Une plateforme d’envergure internationale
Conçu comme une infrastructure moderne à forte capacité, le port vise à séduire les investisseurs internationaux et à consolider la position marocaine dans les corridors logistiques et industriels atlantiques. La démarche s’inspire directement de l’expérience de Tanger Med, qui a transformé le nord du pays en pôle économique dynamique, attirant entreprises et capitaux du monde entier jusqu’à devenir le premier port méditerranéen et africain en volume d’activité.
Selon Abid Mrayzig, directeur du développement portuaire, cette infrastructure renforcera la coopération Sud-Sud et constituera un pilier essentiel de l’initiative marocaine visant à offrir un débouché maritime aux nations sahéliennes enclavées.
Des caractéristiques techniques de premier plan
Le projet englobe la réalisation d’un port en eaux profondes accueillant les plus gros porte-conteneurs, associé à une zone logistique et industrielle de 1 600 hectares. Cette dernière s’articule autour de quatre axes stratégiques :
- Créer un pôle attractif grâce à une plateforme multimodale performante
- Faciliter l’accès aux terrains industriels et aux services associés
- Stimuler les collaborations industrielles génératrices de valeur ajoutée
- Établir un hub logistique et économique tourné vers l’Afrique de l’Ouest et le Sahel
Situé à cinquante kilomètres de l’agglomération de Dakhla, le site bénéficie d’une position géostratégique privilégiée, assurant des liaisons maritimes optimales entre l’Afrique, l’Europe et les Amériques.
Une infrastructure parmi les plus modernes au monde
Techniquement, le port affiche des ambitions considérables avec une capacité annuelle projetée de 35 millions de tonnes, couvrant conteneurs, vracs liquides et solides, produits halieutiques, ressources minières et équipements d’énergies renouvelables.
Si ce volume reste inférieur aux 142 millions de tonnes atteints par Tanger Med en 2024, il faut rappeler que ce dernier représente une infrastructure établie et agrandie sur plusieurs années. Les prévisions tablent sur une convergence progressive des performances.

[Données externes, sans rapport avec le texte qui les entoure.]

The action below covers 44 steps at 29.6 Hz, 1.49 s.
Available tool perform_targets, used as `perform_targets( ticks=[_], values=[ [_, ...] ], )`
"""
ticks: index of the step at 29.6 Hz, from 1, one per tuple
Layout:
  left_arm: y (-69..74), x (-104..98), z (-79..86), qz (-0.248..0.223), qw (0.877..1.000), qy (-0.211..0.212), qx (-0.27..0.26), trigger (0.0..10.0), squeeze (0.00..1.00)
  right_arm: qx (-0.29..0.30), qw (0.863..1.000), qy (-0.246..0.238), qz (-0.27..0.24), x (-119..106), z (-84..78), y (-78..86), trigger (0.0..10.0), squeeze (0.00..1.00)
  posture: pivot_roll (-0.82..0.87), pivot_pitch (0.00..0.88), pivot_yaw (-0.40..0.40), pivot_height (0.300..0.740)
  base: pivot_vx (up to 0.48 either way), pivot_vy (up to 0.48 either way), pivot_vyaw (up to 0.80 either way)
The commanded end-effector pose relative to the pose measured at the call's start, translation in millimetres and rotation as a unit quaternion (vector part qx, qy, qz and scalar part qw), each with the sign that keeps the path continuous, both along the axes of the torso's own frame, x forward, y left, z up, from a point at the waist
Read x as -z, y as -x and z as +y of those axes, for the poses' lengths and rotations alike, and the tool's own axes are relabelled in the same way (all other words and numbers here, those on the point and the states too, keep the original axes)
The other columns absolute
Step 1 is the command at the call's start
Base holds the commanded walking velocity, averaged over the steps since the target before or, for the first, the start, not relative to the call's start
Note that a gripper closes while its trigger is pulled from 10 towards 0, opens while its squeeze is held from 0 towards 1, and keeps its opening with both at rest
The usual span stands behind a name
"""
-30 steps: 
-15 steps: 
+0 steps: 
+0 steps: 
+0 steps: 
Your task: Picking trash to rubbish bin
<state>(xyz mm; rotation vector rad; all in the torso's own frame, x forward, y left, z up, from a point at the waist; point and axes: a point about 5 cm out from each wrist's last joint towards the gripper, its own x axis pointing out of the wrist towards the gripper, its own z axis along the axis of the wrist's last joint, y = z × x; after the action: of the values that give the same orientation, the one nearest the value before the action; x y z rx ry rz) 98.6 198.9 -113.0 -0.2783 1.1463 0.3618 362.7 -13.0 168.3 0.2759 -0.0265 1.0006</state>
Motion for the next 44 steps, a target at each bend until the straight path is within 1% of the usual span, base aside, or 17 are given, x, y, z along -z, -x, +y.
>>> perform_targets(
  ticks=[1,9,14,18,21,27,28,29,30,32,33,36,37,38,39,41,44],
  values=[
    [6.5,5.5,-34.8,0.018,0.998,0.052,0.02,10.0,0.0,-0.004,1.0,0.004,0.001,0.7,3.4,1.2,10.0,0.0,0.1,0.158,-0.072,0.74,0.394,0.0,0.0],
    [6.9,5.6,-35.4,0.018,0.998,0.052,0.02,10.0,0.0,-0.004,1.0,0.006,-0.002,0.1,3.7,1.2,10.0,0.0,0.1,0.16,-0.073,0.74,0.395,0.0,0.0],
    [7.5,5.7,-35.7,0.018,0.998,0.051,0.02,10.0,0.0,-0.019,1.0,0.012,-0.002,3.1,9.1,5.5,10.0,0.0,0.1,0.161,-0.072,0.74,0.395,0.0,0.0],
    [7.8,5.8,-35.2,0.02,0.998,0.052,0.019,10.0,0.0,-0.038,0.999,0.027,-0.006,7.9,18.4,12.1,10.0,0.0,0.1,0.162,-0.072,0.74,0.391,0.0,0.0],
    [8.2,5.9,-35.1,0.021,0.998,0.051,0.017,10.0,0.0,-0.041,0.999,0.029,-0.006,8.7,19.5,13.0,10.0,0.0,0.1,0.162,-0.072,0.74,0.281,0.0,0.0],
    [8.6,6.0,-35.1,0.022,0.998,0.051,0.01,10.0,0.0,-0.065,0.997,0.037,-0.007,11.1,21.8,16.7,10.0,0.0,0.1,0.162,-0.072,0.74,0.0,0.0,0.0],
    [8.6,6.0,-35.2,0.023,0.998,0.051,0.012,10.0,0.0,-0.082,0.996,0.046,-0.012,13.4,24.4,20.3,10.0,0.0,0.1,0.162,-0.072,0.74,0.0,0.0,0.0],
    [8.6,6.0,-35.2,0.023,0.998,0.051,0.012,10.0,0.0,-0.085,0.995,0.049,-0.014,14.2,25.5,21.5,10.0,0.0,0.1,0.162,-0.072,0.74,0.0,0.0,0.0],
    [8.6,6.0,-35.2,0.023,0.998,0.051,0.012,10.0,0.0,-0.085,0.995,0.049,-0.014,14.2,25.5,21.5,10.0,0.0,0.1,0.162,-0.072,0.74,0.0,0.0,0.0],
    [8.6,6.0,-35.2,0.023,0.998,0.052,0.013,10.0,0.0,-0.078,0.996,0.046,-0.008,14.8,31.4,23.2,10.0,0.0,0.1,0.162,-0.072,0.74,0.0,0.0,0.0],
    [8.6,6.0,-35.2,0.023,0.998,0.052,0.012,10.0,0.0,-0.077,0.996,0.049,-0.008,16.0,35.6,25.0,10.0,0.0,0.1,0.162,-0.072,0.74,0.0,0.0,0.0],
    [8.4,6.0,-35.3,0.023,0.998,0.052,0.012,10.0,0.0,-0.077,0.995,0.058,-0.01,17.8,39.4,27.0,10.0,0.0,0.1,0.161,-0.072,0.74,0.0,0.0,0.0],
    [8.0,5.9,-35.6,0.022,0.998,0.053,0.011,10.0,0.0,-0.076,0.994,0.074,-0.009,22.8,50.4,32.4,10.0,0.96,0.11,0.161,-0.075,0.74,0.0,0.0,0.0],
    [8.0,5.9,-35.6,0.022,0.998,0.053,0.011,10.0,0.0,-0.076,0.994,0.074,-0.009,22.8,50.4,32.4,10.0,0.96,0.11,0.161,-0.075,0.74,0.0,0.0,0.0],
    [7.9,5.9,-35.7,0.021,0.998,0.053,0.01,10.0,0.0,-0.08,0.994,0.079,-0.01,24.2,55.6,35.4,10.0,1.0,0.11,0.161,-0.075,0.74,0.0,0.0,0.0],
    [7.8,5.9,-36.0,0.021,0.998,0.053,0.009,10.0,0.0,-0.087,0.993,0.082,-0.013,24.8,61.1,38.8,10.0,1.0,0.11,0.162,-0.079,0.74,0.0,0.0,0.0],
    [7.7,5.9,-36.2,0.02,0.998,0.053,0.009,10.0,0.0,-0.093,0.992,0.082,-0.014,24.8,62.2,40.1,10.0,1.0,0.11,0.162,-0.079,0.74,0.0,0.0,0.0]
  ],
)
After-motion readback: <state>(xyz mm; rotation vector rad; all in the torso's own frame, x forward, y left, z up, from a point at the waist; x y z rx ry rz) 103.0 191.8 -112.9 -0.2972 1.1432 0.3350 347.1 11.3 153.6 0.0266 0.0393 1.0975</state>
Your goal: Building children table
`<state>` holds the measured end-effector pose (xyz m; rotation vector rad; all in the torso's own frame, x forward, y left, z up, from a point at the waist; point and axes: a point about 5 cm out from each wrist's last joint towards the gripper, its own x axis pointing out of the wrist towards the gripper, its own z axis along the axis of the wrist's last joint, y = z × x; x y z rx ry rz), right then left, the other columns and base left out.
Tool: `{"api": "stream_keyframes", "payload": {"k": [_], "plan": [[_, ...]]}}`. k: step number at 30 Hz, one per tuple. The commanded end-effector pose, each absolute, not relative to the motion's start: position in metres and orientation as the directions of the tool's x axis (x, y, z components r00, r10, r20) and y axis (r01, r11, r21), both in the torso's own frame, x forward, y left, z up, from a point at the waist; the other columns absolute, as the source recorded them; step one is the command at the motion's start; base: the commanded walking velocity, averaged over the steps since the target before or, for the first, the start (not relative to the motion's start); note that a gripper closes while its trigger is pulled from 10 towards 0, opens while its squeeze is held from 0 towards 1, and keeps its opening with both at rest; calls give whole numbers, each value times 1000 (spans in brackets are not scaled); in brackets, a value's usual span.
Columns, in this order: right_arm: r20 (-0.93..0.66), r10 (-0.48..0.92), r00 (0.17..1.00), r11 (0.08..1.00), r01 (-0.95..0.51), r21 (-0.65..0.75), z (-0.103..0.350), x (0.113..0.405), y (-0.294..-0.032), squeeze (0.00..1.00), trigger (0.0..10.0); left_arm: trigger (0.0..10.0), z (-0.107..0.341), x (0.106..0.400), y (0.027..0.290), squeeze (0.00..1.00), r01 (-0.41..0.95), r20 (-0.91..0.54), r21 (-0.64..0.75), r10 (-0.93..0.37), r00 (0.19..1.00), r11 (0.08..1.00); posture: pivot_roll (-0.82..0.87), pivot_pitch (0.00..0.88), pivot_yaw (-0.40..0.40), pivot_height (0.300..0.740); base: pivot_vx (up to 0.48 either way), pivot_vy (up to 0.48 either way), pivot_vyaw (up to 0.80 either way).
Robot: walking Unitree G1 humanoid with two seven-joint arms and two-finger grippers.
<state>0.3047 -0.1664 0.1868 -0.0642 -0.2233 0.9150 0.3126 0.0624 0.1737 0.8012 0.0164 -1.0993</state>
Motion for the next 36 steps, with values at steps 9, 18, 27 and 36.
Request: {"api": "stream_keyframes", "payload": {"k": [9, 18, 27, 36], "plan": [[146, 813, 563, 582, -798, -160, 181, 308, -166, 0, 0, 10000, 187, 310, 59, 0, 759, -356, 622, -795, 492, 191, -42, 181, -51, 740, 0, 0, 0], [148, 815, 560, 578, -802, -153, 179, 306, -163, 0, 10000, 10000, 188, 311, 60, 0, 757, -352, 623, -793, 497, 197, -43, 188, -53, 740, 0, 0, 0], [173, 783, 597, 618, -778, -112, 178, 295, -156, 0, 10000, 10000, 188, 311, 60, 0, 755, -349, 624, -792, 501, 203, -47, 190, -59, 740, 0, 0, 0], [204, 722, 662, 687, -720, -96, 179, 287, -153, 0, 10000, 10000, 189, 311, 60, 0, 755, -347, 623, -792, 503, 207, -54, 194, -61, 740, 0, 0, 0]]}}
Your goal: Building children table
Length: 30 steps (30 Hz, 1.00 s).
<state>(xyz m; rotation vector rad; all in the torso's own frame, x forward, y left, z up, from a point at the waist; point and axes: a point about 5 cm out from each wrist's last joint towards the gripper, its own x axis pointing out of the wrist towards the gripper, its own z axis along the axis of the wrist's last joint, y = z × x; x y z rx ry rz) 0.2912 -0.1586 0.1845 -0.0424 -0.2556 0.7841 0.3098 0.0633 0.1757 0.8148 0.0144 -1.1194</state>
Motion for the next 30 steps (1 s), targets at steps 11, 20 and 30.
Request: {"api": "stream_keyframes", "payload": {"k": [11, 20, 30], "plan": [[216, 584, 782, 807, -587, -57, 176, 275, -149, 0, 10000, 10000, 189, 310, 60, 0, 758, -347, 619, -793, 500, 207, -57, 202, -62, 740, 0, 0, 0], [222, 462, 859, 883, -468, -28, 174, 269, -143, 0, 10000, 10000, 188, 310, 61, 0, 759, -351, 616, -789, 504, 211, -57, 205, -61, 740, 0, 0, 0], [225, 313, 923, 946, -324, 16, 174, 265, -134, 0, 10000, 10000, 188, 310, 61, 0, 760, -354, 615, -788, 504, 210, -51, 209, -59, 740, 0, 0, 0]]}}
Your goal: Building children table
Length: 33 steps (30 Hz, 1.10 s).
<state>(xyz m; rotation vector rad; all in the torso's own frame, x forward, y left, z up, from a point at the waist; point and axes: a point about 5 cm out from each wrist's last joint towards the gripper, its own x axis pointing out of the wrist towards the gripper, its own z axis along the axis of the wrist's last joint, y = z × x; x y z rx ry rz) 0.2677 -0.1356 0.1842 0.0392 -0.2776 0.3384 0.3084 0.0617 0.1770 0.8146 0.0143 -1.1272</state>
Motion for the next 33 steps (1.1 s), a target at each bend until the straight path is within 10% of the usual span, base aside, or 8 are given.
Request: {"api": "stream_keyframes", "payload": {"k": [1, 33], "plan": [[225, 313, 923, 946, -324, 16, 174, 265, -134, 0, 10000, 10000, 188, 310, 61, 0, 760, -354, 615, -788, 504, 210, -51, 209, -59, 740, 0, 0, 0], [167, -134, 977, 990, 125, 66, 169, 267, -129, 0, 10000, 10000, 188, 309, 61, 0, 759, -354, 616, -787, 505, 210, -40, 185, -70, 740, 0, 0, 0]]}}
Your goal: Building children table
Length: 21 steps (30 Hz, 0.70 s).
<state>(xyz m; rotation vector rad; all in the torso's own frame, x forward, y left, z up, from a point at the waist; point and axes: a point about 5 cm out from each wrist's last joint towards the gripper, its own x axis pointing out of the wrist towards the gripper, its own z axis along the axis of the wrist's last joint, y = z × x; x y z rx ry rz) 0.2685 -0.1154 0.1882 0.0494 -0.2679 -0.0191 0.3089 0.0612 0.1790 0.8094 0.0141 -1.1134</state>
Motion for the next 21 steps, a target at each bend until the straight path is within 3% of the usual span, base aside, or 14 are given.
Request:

La multimodalité constitue un atout majeur : les connexions avec l’autoroute Tiznit-Dakhla ont été pensées pour fluidifier les flux de marchandises, tandis qu’une intégration au programme aéronautique régional renforcera l’interconnexion des modes de transport.
Une zone logistique intégrée et des installations spécialisées
À l’image de Tanger Med, Dakhla disposera d’une zone logistique adjacente évolutive, structurée en plusieurs secteurs : pôle halieutique, services mutualisés, zone industrielle polyvalente, espace commercial, centre logistique et zone portuaire dédiée de 65 hectares.
La conception privilégie une configuration insulaire reliée par un corridor terrestre, avec deux bassins principaux offrant des tirants d’eau de 12 à 14 mètres. Plusieurs quais spécialisés complètent l’ensemble : un terminal à très forte profondeur (-14 mètres) pour les charges lourdes liées aux énergies renouvelables, et trois quais commerciaux (-16 mètres) dédiés aux hydrocarbures, conteneurs et flux routiers.
Le complexe s’étendra sur 2,7 kilomètres de quais, 1,3 kilomètre de largeur et plus de 7,5 kilomètres de digues protectrices.
Une mise en service anticipée
L’investissement total avoisine 15 milliards de dirhams (environ 140 millions d’euros). L’avancement des travaux atteint 46 %, avec un pont maritime bientôt finalisé et la construction des deuxième et troisième bassins bien engagée.
Comme son homologue méditerranéen, le port a été pensé pour permettre des extensions futures, garantissant une montée en puissance progressive dans le cadre de la stratégie atlantique marocaine.
Initialement programmée pour 2027, la mise en service a été avancée : l’infrastructure devrait être opérationnelle dès fin 2026, témoignant de l’urgence stratégique accordée à ce projet par les autorités marocaines.